(TRY IT): Copy exactly the lines from the beginning of the data down to and including the line holding "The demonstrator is", without any pictures.
┌─ EXTRACTED DATA
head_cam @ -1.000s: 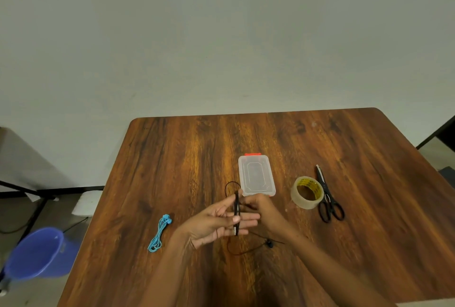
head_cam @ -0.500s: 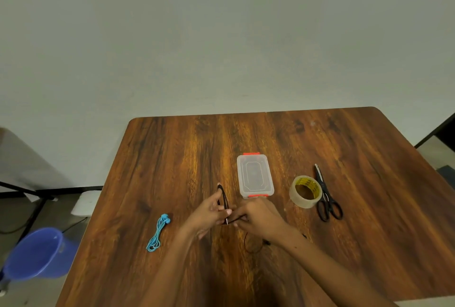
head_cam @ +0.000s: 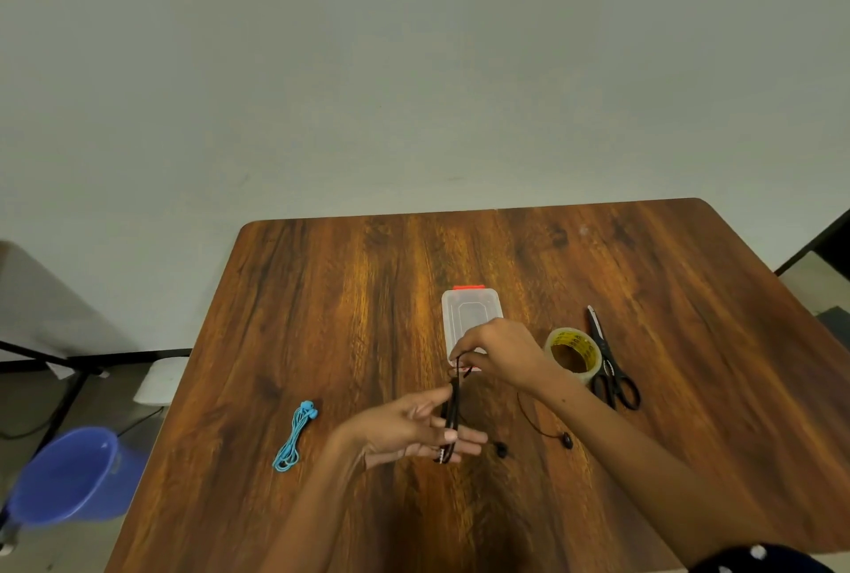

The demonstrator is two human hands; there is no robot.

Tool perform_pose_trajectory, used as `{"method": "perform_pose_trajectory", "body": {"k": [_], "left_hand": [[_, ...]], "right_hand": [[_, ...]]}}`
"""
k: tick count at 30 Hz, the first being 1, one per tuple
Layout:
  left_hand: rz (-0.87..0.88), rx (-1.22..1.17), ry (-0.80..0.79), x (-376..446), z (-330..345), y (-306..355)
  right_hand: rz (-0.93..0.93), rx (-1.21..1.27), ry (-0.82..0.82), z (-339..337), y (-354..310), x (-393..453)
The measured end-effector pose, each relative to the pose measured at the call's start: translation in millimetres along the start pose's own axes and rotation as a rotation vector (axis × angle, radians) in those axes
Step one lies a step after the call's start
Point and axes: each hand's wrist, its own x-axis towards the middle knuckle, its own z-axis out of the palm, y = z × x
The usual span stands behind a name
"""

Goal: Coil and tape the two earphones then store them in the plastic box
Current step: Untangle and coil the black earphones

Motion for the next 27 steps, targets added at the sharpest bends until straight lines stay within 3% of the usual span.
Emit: {"method": "perform_pose_trajectory", "body": {"k": [3,8,14,22,27], "left_hand": [[0.015,-0.073,-0.046,-1,-1,-1],[0.134,-0.19,-0.065,-5,-5,-1],[0.266,-0.429,0.169,4,-16,-2],[0.337,-0.429,0.499,7,-34,-2],[0.302,-0.263,0.611,9,-32,-1]], "right_hand": [[0.062,0.116,0.004,14,0,-2],[0.156,0.547,-0.023,30,-11,-7],[0.368,0.935,-0.079,63,-32,-16],[0.179,0.482,-0.067,66,-46,-25],[0.044,0.127,-0.066,58,-51,-28]]}}
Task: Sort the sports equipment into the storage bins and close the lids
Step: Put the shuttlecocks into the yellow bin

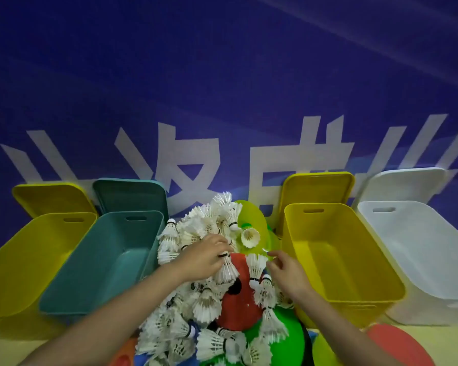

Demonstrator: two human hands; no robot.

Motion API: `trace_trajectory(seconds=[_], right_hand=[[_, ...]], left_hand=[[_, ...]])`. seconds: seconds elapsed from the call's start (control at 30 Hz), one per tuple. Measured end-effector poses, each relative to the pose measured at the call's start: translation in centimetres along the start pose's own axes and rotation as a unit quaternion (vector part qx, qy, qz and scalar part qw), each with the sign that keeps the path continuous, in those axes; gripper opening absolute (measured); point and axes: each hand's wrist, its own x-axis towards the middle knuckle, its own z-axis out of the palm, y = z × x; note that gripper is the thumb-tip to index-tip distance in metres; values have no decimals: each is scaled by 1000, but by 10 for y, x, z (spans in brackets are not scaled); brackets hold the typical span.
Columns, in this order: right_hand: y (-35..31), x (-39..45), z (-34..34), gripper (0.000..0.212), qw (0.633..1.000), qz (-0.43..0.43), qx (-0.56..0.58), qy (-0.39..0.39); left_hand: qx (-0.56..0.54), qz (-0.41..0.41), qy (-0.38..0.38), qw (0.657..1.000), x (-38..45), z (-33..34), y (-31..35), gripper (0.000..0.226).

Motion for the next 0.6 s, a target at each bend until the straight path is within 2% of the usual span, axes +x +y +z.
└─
(SOLUTION):
head_cam @ -1.000s: 
head_cam @ -0.500s: 
head_cam @ +0.000s: 

The demonstrator is two human hands; there is no robot.

No part of the exercise is left unanswered.